Gli Stati Uniti alle celebrazioni virtuali di Yom HaAtzmaut. “Sosterremo Israele come dal 1948”

di Paolo Castellano

In queste ore Israele sta ricevendo gli auguri per il suo 73° anniversario dell’indipendenza da parte dei leader di tutto il mondo. Compresi gli Stati Uniti che il 14 aprile hanno partecipato alle celebrazioni virtuali di Yom HaAtzmaut con un video-messaggio del Segretario di Stato Antony Blinken e i senatori Chuck Schumer e Mitch McConnell.

Secondo quanto riportato dall’ambasciata israeliana di Washington, che ha trasmesso l’evento in streaming, più di 20mila utenti hanno guardato la diretta online dei festeggiamenti ufficiali.

«Per il suo 73° anno di libertà, rendiamo omaggio alla determinazione, al coraggio e all’ingegnosità di Israele, che hanno reso possibile la sua prosperità e la sicurezza conquistata faticosamente», ha sottolineato Blinken, aggiungendo che gli Stati Uniti continueranno a lavorare insieme allo Stato ebraico “proprio come si è fatto quando abbiamo riconosciuto Israele nel 1948”.

Come riporta il Jerusalem Post, nel discorso di Gilad Erdan, rappresentante israeliano alle Nazioni Unite, si sono enfatizzati i valori comuni che legano la democrazia israeliana a quella americana.

«Crediamo nella vera democrazia. Abbracciamo lo spirto umano e apprezziamo la vita. Abbiamo a cuore e predichiamo la tolleranza, la comprensione e l’accettazione per il prossimo. Teniamo ai principi fondamentali dei diritti umani e delle libertà individuali. Preserviamo i concetti di libertà e di democrazia.
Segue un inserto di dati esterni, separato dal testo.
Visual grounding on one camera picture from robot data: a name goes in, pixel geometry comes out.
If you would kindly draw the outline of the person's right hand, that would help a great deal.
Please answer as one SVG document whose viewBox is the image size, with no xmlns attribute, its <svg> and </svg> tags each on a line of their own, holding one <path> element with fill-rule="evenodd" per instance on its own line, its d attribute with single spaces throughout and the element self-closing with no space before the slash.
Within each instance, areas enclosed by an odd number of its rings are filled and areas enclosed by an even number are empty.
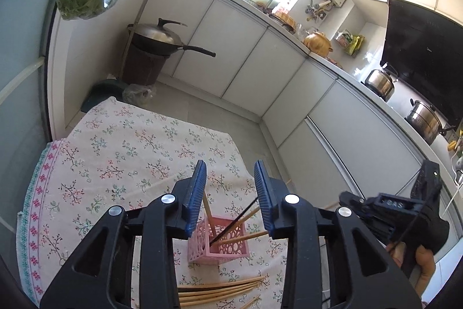
<svg viewBox="0 0 463 309">
<path fill-rule="evenodd" d="M 401 267 L 404 262 L 405 251 L 407 251 L 406 244 L 404 242 L 399 242 L 397 244 L 389 243 L 385 250 L 395 261 L 397 266 Z M 415 252 L 414 264 L 418 266 L 418 270 L 420 271 L 416 284 L 414 285 L 414 289 L 418 296 L 422 297 L 436 271 L 434 254 L 430 249 L 427 249 L 424 246 L 419 246 Z"/>
</svg>

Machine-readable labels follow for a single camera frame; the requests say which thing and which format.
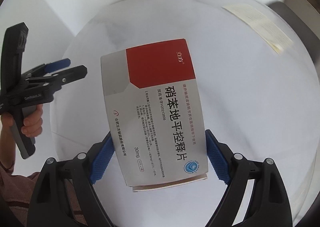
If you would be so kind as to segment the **person's left forearm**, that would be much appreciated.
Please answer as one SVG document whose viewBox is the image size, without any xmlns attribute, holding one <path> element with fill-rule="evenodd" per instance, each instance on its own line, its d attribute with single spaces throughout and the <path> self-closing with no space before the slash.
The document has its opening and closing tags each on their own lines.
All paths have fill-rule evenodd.
<svg viewBox="0 0 320 227">
<path fill-rule="evenodd" d="M 10 127 L 13 117 L 1 115 L 1 200 L 6 207 L 5 215 L 15 223 L 1 217 L 1 226 L 26 226 L 27 215 L 33 190 L 39 176 L 38 172 L 25 177 L 13 175 L 16 160 L 16 144 Z"/>
</svg>

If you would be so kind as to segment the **person's left hand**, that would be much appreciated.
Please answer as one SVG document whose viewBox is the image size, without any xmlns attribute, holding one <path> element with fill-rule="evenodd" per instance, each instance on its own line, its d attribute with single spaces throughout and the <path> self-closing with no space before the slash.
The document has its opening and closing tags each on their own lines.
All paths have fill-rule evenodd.
<svg viewBox="0 0 320 227">
<path fill-rule="evenodd" d="M 26 137 L 37 137 L 42 133 L 42 114 L 43 105 L 37 105 L 36 110 L 32 114 L 24 118 L 23 126 L 21 127 L 21 132 Z M 2 131 L 1 140 L 12 138 L 10 128 L 14 124 L 13 116 L 10 113 L 3 113 L 1 115 Z"/>
</svg>

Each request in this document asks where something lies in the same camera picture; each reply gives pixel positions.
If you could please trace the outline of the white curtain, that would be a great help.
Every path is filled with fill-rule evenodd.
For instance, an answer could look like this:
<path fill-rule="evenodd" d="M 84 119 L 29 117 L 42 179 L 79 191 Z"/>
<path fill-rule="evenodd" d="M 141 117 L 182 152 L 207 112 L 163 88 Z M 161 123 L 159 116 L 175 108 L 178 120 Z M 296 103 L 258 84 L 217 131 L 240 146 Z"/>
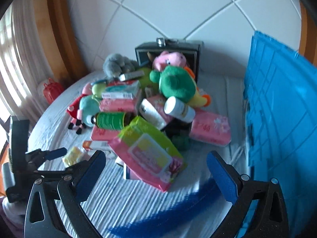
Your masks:
<path fill-rule="evenodd" d="M 1 122 L 23 116 L 34 127 L 48 108 L 38 87 L 53 77 L 35 22 L 33 0 L 13 0 L 1 17 Z"/>

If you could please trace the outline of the green label dark bottle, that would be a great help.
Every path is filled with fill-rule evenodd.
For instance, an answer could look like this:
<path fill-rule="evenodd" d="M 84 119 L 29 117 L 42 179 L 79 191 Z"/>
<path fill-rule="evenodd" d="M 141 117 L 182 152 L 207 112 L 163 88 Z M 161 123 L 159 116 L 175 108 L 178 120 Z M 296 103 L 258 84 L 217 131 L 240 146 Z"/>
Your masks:
<path fill-rule="evenodd" d="M 134 118 L 133 112 L 99 112 L 92 116 L 91 122 L 103 130 L 120 131 Z"/>

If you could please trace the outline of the grey plush toy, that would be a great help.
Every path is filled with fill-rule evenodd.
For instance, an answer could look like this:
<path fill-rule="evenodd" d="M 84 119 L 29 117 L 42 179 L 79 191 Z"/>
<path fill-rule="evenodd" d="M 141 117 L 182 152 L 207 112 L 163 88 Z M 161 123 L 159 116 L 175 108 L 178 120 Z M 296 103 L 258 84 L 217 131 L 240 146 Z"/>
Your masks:
<path fill-rule="evenodd" d="M 139 64 L 135 60 L 113 53 L 107 56 L 103 63 L 103 71 L 107 80 L 115 79 L 121 74 L 136 71 Z"/>

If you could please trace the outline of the green lime wet wipes pack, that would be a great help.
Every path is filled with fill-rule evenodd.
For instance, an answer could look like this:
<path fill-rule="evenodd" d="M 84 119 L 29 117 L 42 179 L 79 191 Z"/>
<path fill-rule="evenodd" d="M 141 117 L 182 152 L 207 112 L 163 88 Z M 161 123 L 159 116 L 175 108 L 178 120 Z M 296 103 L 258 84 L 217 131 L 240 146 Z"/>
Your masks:
<path fill-rule="evenodd" d="M 143 182 L 162 192 L 186 168 L 183 156 L 170 139 L 140 116 L 112 139 L 109 146 Z"/>

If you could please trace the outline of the white medicine bottle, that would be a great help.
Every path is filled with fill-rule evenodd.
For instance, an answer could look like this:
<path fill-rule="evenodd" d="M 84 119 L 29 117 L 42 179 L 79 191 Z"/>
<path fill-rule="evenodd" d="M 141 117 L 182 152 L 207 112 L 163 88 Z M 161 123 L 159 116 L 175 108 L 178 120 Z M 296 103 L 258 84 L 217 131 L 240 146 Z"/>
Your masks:
<path fill-rule="evenodd" d="M 180 101 L 178 98 L 169 97 L 164 105 L 164 112 L 180 121 L 191 123 L 196 116 L 193 108 Z"/>

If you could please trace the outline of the pink pig plush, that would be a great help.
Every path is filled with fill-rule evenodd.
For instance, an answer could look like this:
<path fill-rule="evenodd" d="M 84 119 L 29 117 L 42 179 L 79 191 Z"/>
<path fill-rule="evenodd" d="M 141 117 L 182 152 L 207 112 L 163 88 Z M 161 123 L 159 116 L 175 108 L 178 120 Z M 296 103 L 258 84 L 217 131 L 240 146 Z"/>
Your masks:
<path fill-rule="evenodd" d="M 187 60 L 180 52 L 170 53 L 168 51 L 163 51 L 159 56 L 154 58 L 153 69 L 163 71 L 167 66 L 177 66 L 183 68 L 187 66 Z"/>

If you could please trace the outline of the wooden door frame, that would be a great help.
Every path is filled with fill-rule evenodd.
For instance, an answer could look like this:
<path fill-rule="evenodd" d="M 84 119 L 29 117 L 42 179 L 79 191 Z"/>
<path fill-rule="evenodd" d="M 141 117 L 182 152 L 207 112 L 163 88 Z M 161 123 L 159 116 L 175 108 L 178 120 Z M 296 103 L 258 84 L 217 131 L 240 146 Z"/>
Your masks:
<path fill-rule="evenodd" d="M 33 0 L 40 43 L 53 76 L 63 86 L 88 75 L 76 44 L 67 0 Z"/>

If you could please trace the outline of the red dress pig plush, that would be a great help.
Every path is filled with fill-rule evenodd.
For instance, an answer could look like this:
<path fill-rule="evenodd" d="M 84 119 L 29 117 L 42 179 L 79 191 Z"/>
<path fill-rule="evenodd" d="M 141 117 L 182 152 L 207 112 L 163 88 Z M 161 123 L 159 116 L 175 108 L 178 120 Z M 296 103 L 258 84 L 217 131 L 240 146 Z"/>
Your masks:
<path fill-rule="evenodd" d="M 82 134 L 87 127 L 93 127 L 91 118 L 100 111 L 99 100 L 92 93 L 91 83 L 87 83 L 80 96 L 77 97 L 67 108 L 71 121 L 68 125 L 69 130 L 76 130 L 76 134 Z"/>

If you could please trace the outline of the black open box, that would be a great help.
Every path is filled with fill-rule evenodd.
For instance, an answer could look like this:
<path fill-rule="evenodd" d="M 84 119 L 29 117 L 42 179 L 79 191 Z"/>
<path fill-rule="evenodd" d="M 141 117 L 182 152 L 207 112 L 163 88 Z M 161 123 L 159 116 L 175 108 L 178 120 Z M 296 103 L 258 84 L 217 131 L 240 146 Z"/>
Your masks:
<path fill-rule="evenodd" d="M 195 75 L 195 80 L 198 80 L 199 61 L 204 42 L 200 40 L 179 40 L 157 38 L 155 42 L 144 42 L 135 47 L 136 59 L 140 66 L 149 66 L 153 69 L 154 58 L 159 56 L 163 51 L 180 52 L 186 60 L 187 66 Z"/>

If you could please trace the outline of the green frog plush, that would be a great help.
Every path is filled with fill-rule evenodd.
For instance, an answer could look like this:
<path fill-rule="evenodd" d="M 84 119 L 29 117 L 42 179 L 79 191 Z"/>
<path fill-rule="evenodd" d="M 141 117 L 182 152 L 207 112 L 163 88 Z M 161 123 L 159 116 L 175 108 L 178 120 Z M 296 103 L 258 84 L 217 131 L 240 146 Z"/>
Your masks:
<path fill-rule="evenodd" d="M 163 71 L 152 70 L 149 75 L 153 83 L 158 84 L 158 91 L 165 98 L 176 97 L 188 103 L 196 93 L 193 78 L 183 68 L 167 66 Z"/>

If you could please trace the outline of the white striped table cloth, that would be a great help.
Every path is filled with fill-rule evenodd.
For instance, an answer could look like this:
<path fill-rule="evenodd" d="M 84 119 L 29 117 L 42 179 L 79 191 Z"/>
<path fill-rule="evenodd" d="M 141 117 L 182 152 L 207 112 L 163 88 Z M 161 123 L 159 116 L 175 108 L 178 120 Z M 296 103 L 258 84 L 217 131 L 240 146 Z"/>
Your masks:
<path fill-rule="evenodd" d="M 231 204 L 211 182 L 208 152 L 217 151 L 240 174 L 248 172 L 245 156 L 242 79 L 199 74 L 199 88 L 212 96 L 208 111 L 227 116 L 231 142 L 225 147 L 190 141 L 183 153 L 187 167 L 167 192 L 138 180 L 123 179 L 123 170 L 107 162 L 82 207 L 103 237 L 209 237 Z"/>

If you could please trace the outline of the blue plastic storage crate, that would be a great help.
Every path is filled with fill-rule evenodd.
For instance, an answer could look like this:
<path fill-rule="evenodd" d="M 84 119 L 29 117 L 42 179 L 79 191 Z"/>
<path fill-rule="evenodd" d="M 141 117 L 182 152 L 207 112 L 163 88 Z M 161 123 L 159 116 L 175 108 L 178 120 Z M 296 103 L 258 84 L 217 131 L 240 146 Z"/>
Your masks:
<path fill-rule="evenodd" d="M 256 31 L 244 98 L 254 178 L 279 181 L 291 237 L 316 237 L 316 67 Z"/>

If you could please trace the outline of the pink floral tissue pack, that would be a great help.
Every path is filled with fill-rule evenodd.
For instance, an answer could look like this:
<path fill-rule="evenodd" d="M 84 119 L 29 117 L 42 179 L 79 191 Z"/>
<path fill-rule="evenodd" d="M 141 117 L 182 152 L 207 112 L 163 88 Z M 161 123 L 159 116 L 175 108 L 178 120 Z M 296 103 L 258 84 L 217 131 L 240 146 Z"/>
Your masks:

Compresi i principi della lotta all’odio e della difesa dei diritti umani, e gli ideali di resistenza al terrore e alle minacce. Questi valori condivisi garantiscono che le nostre nazioni continueranno ad esistere e che la nostra amicizia sboccerà», ha dichiarato l’ambasciatore Erdan.

I senatori Schumer e McConnell hanno espresso il loro cordoglio per le vittime israeliane del terrorismo e del Covid-19, promettendo pieno sostegno a Israele.

«Durante queste celebrazioni per l’indipendenza d’Israele, il mio pensiero va a quegli israeliani che hanno perso la vita negli ultimi 12 mesi, alle loro famiglie, ai loro amici e a tutti gli operatori sanitari che hanno combattuto in prima linea contro questa malattia», ha affermato il senatore Schumer.